Wednesday, 6 August 2014

Voice control combined with text-to-speech

I attended a demo of the well known assistive technology 'BrowseAloud' today. I have known about this service for a long time and there are several similar services available which all work in very similar ways. The idea is to offer assistive services on a website which allows the device to read text on the website out loud, translate the site into other languages (and read it out loud too), convert sections of text into an MP3 file and a few visual aids like enlarge text and colourise text for high contrast.

The model works by selling the rights for the service to a website owner which is installed via a JavaScript code snippet on all pages of the site.  The cost to organisations varies but it can cost between £600 - £1000 per year.  Often, this cost is seen by organisations as a 'Tick-box' exercise to ensure that accessibility is covered.
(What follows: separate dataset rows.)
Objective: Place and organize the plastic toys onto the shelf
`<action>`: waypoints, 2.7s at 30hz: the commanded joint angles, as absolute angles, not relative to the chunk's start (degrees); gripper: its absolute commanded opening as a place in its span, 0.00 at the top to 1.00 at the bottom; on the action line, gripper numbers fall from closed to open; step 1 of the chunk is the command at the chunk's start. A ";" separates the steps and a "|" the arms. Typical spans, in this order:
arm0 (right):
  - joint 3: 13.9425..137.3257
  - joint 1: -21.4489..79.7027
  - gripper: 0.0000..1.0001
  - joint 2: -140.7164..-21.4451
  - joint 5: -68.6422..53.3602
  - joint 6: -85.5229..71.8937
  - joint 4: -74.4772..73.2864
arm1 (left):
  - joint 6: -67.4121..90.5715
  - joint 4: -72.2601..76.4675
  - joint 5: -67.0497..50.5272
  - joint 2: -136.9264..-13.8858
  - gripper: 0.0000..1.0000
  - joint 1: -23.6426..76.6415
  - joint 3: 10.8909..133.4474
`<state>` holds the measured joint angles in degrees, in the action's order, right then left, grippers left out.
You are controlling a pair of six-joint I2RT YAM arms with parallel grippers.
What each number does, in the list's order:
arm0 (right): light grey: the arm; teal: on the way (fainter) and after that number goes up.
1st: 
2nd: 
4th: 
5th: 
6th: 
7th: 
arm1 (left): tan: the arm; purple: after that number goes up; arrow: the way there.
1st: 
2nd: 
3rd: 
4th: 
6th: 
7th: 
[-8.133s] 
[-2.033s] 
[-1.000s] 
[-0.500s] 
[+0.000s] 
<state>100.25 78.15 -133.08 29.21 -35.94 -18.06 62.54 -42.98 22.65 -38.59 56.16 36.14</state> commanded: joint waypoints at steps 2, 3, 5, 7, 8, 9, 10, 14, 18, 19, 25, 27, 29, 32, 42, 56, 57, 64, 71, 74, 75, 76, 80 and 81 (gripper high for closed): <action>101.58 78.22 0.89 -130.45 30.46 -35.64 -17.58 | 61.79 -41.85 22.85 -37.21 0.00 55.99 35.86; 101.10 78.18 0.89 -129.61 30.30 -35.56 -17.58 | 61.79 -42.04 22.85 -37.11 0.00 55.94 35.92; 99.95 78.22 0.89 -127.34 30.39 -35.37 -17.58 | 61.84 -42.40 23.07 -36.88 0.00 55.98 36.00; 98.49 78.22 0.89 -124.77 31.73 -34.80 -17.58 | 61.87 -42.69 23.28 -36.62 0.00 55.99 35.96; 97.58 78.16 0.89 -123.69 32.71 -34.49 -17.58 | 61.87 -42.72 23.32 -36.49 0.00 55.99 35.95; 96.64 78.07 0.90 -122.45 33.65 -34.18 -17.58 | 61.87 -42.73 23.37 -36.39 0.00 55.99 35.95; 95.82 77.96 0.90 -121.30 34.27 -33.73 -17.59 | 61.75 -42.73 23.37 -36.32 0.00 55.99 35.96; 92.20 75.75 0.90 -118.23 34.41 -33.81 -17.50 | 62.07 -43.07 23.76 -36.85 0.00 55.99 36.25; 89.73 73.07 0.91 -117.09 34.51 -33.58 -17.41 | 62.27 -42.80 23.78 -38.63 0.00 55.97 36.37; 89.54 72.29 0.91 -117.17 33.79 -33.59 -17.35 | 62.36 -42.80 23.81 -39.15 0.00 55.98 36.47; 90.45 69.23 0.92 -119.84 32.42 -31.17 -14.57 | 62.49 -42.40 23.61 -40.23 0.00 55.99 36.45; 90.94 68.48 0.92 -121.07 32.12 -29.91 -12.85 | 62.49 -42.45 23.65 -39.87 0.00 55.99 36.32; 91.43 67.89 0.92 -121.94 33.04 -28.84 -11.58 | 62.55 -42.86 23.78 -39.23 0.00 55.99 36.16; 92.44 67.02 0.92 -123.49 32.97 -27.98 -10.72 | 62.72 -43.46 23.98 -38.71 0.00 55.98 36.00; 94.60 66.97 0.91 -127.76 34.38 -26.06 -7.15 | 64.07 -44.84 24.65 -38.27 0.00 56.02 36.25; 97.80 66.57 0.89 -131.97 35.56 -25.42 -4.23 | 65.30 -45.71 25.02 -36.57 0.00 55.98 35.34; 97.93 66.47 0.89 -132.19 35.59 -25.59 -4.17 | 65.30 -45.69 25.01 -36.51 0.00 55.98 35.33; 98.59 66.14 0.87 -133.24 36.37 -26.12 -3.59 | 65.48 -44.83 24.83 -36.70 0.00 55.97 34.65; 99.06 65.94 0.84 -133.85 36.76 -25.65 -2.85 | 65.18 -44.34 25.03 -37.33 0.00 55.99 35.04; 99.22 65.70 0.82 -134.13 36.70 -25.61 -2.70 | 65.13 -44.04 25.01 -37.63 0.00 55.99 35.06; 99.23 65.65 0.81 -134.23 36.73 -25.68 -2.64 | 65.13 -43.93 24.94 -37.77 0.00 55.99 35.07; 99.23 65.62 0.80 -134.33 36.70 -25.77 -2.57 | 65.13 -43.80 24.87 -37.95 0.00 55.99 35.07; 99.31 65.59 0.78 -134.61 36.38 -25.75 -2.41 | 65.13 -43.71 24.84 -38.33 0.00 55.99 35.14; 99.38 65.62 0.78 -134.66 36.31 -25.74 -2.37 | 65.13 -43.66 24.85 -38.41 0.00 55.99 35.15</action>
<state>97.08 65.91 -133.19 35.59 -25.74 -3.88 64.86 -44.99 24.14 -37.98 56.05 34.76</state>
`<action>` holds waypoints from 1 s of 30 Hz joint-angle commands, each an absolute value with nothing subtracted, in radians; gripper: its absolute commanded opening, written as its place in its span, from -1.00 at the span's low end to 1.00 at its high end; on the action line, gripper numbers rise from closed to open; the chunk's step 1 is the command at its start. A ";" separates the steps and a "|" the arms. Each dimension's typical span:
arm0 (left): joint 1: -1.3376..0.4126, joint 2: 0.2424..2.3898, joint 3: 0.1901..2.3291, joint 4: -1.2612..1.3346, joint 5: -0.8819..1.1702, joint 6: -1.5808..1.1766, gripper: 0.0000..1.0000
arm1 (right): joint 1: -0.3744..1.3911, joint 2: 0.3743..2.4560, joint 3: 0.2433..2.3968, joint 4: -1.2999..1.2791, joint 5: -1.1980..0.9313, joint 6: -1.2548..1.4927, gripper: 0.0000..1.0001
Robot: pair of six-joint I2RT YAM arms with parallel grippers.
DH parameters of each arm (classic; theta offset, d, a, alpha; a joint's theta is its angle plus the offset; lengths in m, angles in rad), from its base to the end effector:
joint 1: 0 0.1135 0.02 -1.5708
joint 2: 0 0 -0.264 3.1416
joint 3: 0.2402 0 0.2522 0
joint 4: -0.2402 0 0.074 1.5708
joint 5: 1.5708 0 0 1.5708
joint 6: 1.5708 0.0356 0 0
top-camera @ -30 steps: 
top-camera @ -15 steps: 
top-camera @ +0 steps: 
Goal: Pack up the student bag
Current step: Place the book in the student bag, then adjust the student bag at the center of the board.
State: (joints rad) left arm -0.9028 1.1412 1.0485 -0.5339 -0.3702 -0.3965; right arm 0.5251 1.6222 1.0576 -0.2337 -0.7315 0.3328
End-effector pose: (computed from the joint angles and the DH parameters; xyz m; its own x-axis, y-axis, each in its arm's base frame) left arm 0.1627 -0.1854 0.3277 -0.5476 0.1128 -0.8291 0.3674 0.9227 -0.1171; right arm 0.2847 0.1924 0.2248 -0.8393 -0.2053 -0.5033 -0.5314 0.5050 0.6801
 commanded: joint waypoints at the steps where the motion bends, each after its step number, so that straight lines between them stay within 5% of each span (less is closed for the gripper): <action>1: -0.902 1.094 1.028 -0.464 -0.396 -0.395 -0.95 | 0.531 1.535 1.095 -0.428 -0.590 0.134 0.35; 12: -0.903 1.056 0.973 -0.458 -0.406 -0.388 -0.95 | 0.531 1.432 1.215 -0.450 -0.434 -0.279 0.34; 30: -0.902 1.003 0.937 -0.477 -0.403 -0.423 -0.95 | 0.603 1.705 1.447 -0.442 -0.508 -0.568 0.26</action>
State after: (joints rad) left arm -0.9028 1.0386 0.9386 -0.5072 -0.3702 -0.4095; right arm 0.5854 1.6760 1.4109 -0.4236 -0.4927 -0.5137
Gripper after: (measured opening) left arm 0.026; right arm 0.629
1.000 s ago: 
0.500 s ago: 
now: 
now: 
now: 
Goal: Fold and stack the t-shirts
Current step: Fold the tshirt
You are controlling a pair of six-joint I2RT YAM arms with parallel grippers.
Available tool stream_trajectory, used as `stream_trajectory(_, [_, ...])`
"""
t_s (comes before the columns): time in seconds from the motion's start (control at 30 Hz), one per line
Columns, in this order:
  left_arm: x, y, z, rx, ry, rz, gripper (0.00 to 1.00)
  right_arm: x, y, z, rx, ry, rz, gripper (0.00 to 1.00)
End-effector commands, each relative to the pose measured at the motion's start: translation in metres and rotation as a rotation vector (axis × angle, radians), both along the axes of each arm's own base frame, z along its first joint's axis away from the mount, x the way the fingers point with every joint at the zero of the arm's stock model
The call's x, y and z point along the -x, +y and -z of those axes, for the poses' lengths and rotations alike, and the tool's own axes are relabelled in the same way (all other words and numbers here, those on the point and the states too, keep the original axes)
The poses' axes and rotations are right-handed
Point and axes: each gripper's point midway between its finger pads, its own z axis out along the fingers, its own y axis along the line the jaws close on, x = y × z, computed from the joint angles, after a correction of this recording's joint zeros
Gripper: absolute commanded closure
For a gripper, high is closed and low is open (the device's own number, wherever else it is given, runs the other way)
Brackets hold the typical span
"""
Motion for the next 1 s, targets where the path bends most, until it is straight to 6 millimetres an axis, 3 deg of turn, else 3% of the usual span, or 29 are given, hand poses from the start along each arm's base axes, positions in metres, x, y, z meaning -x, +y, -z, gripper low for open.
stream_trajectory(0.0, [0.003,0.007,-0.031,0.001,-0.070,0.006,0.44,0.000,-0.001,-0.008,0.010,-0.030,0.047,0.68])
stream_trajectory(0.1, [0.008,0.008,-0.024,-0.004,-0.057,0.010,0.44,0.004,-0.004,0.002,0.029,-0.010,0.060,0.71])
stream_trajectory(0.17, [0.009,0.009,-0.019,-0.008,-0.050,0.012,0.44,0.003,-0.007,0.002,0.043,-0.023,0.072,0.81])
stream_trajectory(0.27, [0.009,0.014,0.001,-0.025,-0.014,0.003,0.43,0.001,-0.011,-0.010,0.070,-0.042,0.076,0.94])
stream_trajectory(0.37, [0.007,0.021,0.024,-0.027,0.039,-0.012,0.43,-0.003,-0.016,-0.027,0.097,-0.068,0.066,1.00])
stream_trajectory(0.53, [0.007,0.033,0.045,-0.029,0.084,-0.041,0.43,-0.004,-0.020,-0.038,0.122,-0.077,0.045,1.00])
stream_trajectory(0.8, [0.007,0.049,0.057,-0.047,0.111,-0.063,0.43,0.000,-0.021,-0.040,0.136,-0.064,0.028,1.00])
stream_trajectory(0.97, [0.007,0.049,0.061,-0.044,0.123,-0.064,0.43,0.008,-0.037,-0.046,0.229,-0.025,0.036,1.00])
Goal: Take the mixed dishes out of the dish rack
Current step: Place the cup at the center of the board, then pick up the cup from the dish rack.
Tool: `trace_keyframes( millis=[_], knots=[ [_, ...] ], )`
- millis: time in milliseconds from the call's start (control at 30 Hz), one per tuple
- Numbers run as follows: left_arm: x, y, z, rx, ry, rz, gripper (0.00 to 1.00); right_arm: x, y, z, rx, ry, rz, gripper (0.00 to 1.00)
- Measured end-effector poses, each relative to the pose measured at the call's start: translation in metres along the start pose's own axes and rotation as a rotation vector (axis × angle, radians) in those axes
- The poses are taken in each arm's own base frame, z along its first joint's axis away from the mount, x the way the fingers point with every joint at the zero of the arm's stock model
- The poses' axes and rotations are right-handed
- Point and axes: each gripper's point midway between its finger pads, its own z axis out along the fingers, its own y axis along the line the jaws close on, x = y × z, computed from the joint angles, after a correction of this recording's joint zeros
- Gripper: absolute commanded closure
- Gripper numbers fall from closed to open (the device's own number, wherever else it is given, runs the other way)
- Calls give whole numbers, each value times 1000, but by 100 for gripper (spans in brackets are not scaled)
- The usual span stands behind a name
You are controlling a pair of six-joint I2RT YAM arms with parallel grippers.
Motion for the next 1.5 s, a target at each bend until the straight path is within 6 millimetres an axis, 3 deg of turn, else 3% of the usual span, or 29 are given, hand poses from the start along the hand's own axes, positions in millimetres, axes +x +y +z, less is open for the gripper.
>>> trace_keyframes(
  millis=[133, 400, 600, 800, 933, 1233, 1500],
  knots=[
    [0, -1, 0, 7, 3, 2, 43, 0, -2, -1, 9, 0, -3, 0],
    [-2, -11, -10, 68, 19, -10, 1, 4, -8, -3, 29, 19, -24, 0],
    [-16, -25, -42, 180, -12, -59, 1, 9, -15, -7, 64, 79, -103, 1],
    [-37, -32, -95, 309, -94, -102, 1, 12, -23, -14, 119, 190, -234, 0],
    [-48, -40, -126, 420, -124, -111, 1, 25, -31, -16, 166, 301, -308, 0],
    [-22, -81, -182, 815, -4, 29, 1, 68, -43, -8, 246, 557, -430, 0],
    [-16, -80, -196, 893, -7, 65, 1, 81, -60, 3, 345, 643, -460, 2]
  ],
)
My concern is that none of this helps a person who has a disability very much.  They cannot dictate which websites they browse to will have assistive tech installled and if so, which one. It is likely that most will not have BrowseAloud or a similar service so for these sites, they are going to have to cope without.  For those with some assistive technology installed, the use will have to use whatever is there. This means having to switch to whichever one is on offer. Each website offers their assistive technology in different ways - some have a link at the top of every page, others at the bottom of every page.  Some will offer some kind of icon and others will require you to locate the 'accessibility' link.  Once loacted, some will offer a link to load up a Javascript toolbar whilst older tools have to be downloaded as software to be installed to the computer. The last option is OK if the user only ever uses a single device but for use on several devices or in a public space like a library or at work, it is likely that the download and install of software will be banned.

So to sum up, a disabled user who uses the web to browse many sites is faced with a minefield of issues, even if assistive products are offered.

This got me thinking about mobile devices and their options for voice control and text-to-speech.

Siri for OS devices and Google Now for Android devices both offer some extensive voice control. They also have some excellent tools to convert text into speech.  The trouble is that there isn't any combination of the two technologies to offer a complete solution.

What is the point of using speech control to search for a web page if the page you find can't be read out loud to you? It is like asking a person a question but requiring them to write the answer down on a piece of paper for you to read rather than simply listening to the answer.  Surely what is required is to transform the most commonly used applications - READ TEXTS, READ MAIL, and READ WEBPAGE.  Some recent updates on both Siri and Google Now seem to have added the ability to deal with texts and email but why have they missed the other most commonly used app on any mobile device - the web browser?

What I'm suggesting is to develop a voice control which will work the web browser AND instruct that the page should be read out. This would means there is no need for assistive tools to be bolted-onto individual websites because every website would be treated the same way.

The best way to test such a service is to blindfold the user. Right from start-up, there should be a voice command which will search for content on Google AND announce the results. If the result is a web page link, there needs to be a voice control to OPEN that link which will load the page in the web browser.  Once loaded, a voice command is required to READ PAGE. The reading of the page needs to include hyperlinks and allow the user to follow those links with a voice command. In this way, a user could browse multiple websites using only spoken word commands combined with text-to-speech spoken content. Headphones could be used to listen to the content.  If translation tools like Google Translate were to be incorporated, the use could use voice commands to TRANSLATE PAGE and then READ PAGE in the selected language.

This isn't only going to revolutionise the way blind and partially sighted people access and navigate the web.  It could easily be used by everyone.  Imagine a driver who wants to listen to a Wikipedia page about the company they are visiting?  Or perhaps a baker in their kitchen who has their hands covered in flour but still needs to listen to the next instruction in the recipe they are following?  Or a motor mechanic who's hands are covered in grease and with their head stuck inside an engine but still needs to hear the next instruction from the webpage they found on their iPad propped out of reach on the bonnet?

Imagine any science fiction story or film you ever saw. Chances are that they all used voice control to request answers from the 'computer' who 'spoke the answers back'. This is no longer science fiction - there are both voice control and text-to-speech software which can mimic all that we've seen in the movies. I just feel that both Siri and Google Now are trying too hard to be clever when they've missed out on a golden opportunity to transform a very basic function of all computing technology - to search for web content and hear the results without typing or touching the device.